Lines holding the string "frame" in the listing below are to be copied.

----

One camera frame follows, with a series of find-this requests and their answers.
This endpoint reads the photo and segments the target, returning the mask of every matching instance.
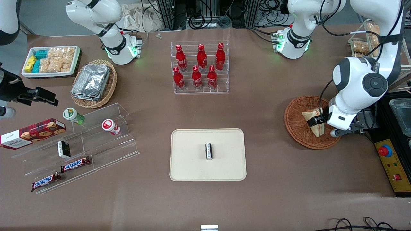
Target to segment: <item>red cap bottle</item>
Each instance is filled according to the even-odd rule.
[[[201,82],[201,73],[199,72],[199,67],[197,65],[193,66],[193,74],[191,77],[193,78],[194,88],[196,90],[201,90],[203,88],[203,83]]]
[[[201,72],[207,71],[207,54],[204,51],[204,45],[199,44],[199,52],[197,53],[197,62]]]
[[[215,68],[219,71],[224,69],[224,62],[226,61],[226,53],[224,52],[224,44],[220,42],[215,53]]]
[[[174,82],[175,82],[175,86],[177,87],[177,90],[179,91],[184,90],[185,89],[184,79],[178,67],[174,67],[173,72],[174,72]]]
[[[210,65],[209,72],[207,74],[207,82],[208,82],[208,87],[211,90],[214,90],[217,88],[217,73],[215,72],[213,65]]]
[[[177,65],[182,72],[187,71],[187,59],[180,44],[175,46],[177,53],[175,54],[175,59],[177,60]]]

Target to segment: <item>red button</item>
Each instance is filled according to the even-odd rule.
[[[399,174],[395,174],[393,177],[394,180],[401,180],[401,176]]]
[[[388,155],[388,148],[381,146],[378,148],[378,153],[382,156]]]

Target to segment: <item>foil container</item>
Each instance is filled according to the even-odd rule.
[[[80,72],[71,94],[78,99],[101,100],[110,76],[106,65],[88,64]]]

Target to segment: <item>yellow snack package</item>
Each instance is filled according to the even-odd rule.
[[[31,73],[33,71],[33,66],[36,63],[37,59],[34,57],[34,55],[30,56],[28,58],[26,65],[24,66],[24,70],[28,73]]]

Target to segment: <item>brown paper tablecloth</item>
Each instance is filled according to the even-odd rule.
[[[330,26],[337,33],[358,25]],[[229,37],[230,93],[174,95],[171,41]],[[344,136],[328,150],[309,150],[284,125],[287,104],[318,95],[334,66],[349,55],[349,37],[322,28],[305,55],[288,60],[246,29],[184,30],[150,34],[141,58],[115,66],[118,83],[107,104],[128,112],[129,129],[140,155],[45,195],[30,192],[21,161],[1,149],[0,229],[26,230],[199,230],[219,224],[222,231],[314,230],[334,226],[333,218],[361,224],[363,216],[410,229],[410,199],[393,198],[379,157],[365,137]],[[80,65],[108,59],[97,36],[28,36],[29,47],[77,45]],[[57,94],[58,107],[10,103],[17,116],[0,121],[7,133],[47,118],[62,119],[72,106],[73,78],[24,79]],[[335,94],[331,86],[324,97]],[[175,129],[240,128],[245,135],[247,177],[239,182],[174,182],[169,178],[170,140]]]

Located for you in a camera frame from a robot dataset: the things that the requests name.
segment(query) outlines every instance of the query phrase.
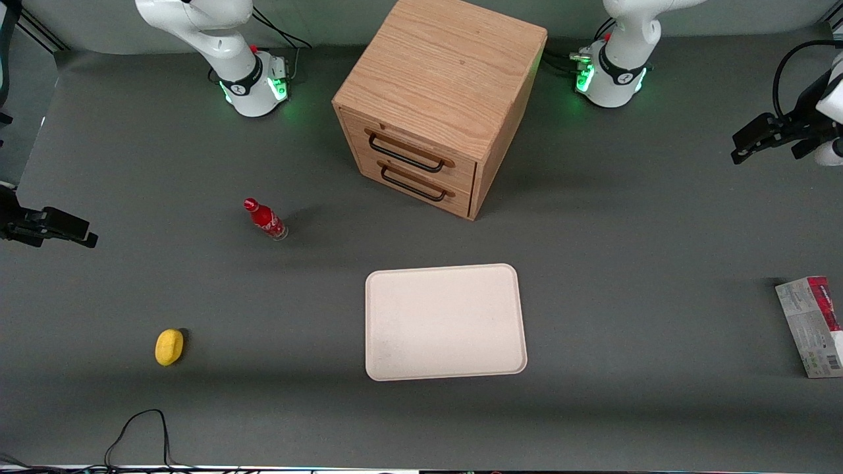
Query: black metal handle
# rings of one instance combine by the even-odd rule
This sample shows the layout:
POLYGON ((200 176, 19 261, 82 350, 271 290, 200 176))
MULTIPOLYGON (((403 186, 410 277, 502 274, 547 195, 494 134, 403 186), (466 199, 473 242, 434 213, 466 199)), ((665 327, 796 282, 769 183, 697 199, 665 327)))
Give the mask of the black metal handle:
POLYGON ((445 164, 445 162, 441 159, 439 160, 439 164, 437 164, 435 167, 431 167, 431 166, 427 166, 426 164, 419 163, 418 161, 415 161, 414 159, 407 158, 406 156, 404 156, 402 154, 398 154, 398 153, 396 153, 392 150, 388 150, 384 147, 381 147, 380 145, 376 145, 375 142, 374 142, 374 139, 377 138, 377 137, 378 136, 375 135, 374 133, 369 133, 369 146, 372 147, 372 150, 374 150, 376 152, 379 152, 379 153, 382 153, 382 154, 385 154, 386 156, 390 156, 392 158, 398 159, 400 161, 403 161, 404 163, 411 164, 411 165, 417 167, 420 170, 425 170, 428 173, 438 173, 440 170, 442 170, 442 166, 445 164))
POLYGON ((394 184, 394 185, 396 185, 400 188, 406 189, 407 191, 412 192, 414 194, 417 194, 421 197, 424 197, 425 199, 429 199, 433 202, 440 202, 445 198, 445 195, 447 194, 446 191, 442 191, 442 194, 440 194, 439 196, 434 196, 432 194, 427 194, 424 191, 419 191, 416 188, 414 188, 413 186, 406 185, 406 184, 402 183, 401 181, 396 180, 395 178, 390 178, 389 176, 386 175, 386 170, 387 170, 387 167, 381 165, 381 167, 380 167, 380 177, 384 178, 384 181, 386 181, 388 183, 392 183, 392 184, 394 184))

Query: coca-cola bottle
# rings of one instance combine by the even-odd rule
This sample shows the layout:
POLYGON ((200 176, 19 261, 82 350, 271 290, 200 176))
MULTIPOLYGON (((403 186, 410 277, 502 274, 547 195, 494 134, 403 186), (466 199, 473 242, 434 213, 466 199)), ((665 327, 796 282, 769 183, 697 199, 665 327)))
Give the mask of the coca-cola bottle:
POLYGON ((243 201, 243 207, 251 214, 252 222, 273 240, 282 240, 287 237, 287 226, 281 222, 281 219, 275 215, 272 209, 259 204, 251 197, 243 201))

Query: robotic arm
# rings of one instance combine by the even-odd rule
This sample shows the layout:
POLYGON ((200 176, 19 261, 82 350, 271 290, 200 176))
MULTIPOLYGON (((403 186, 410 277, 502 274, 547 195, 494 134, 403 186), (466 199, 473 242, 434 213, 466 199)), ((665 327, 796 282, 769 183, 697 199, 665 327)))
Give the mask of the robotic arm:
POLYGON ((705 0, 603 0, 617 26, 608 40, 597 39, 571 58, 582 71, 576 91, 601 107, 625 105, 641 88, 647 59, 662 38, 662 13, 693 7, 705 0))
POLYGON ((263 116, 287 98, 284 58, 253 51, 234 30, 251 18, 252 0, 135 0, 135 5, 147 23, 205 57, 240 114, 263 116))
MULTIPOLYGON (((802 47, 812 44, 834 44, 830 41, 810 41, 797 46, 779 66, 781 71, 787 58, 802 47)), ((753 154, 767 148, 797 142, 791 151, 795 159, 811 156, 823 166, 843 165, 843 53, 832 68, 805 89, 791 112, 765 112, 732 136, 735 150, 732 161, 741 164, 753 154)))

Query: plastic tray
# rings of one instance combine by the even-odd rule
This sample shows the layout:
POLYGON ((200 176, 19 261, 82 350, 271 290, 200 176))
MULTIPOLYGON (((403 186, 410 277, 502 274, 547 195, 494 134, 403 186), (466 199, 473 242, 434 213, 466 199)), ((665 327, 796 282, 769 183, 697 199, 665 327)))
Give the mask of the plastic tray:
POLYGON ((386 270, 366 279, 372 379, 517 374, 526 365, 518 274, 509 265, 386 270))

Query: wooden cabinet
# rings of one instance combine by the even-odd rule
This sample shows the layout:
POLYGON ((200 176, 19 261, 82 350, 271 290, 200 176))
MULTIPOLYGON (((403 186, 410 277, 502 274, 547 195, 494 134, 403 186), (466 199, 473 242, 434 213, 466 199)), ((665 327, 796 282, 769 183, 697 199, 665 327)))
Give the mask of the wooden cabinet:
POLYGON ((399 0, 333 99, 360 172, 474 220, 546 39, 460 0, 399 0))

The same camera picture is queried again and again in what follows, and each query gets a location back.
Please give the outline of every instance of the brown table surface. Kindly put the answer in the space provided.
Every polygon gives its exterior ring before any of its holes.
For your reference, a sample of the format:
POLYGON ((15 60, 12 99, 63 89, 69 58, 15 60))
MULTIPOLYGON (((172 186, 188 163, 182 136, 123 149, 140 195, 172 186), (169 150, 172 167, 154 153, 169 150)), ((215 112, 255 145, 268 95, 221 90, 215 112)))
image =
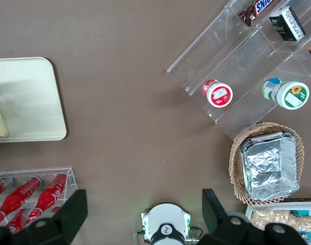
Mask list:
MULTIPOLYGON (((89 203, 73 244, 134 244, 140 213, 161 202, 205 228, 203 188, 242 210, 228 175, 232 140, 165 73, 226 1, 0 1, 0 58, 53 63, 68 130, 60 141, 0 143, 0 172, 72 166, 89 203)), ((293 197, 311 198, 311 95, 263 121, 302 137, 293 197)))

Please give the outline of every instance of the snickers logo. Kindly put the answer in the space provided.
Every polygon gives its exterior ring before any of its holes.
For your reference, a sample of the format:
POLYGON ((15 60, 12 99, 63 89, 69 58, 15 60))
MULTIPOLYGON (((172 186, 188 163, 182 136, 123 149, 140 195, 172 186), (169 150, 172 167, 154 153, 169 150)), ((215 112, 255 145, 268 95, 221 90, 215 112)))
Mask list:
POLYGON ((259 15, 273 0, 259 0, 255 4, 256 14, 259 15))

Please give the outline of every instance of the white yogurt cup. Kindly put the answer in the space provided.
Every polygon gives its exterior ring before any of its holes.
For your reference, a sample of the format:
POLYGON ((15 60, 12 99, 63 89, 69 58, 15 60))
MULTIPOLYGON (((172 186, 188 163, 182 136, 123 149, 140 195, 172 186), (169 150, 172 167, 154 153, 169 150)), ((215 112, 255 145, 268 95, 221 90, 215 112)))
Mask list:
POLYGON ((288 110, 296 110, 307 102, 309 98, 308 87, 300 82, 282 82, 278 78, 269 79, 262 88, 264 98, 288 110))

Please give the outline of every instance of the red bottle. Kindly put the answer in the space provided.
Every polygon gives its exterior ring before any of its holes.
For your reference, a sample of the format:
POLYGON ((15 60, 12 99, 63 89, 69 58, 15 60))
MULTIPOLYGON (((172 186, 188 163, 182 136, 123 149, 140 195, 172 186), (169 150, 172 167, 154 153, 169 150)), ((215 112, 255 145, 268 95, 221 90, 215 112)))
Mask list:
POLYGON ((26 183, 19 186, 14 190, 2 204, 0 208, 0 222, 15 210, 19 209, 30 196, 38 189, 42 181, 39 177, 31 176, 27 179, 26 183))
POLYGON ((10 175, 0 176, 0 194, 3 193, 7 188, 12 187, 14 179, 10 175))
POLYGON ((61 205, 54 206, 50 211, 44 211, 43 214, 39 216, 39 218, 52 218, 61 207, 61 205))
POLYGON ((47 186, 47 188, 41 193, 37 205, 29 213, 30 220, 36 219, 42 215, 45 210, 55 204, 61 193, 64 191, 66 179, 67 174, 60 173, 47 186))
POLYGON ((8 222, 6 227, 9 228, 11 234, 15 234, 23 230, 29 224, 29 212, 31 210, 31 208, 21 208, 12 220, 8 222))

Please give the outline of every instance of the yogurt lid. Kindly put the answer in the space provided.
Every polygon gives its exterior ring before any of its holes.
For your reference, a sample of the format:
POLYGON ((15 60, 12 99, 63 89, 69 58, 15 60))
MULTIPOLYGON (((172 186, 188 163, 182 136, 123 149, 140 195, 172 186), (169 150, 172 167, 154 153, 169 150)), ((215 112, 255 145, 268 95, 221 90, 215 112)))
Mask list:
POLYGON ((214 107, 225 107, 232 100, 232 89, 224 83, 217 83, 209 88, 206 97, 214 107))
POLYGON ((299 82, 289 82, 282 85, 276 94, 278 104, 289 110, 302 107, 308 100, 308 87, 299 82))

----

Solved problem:
One camera frame follows, with a series of find-this requests and their answers.
Located for you in a camera frame from a robot dataset: the things that the requests name.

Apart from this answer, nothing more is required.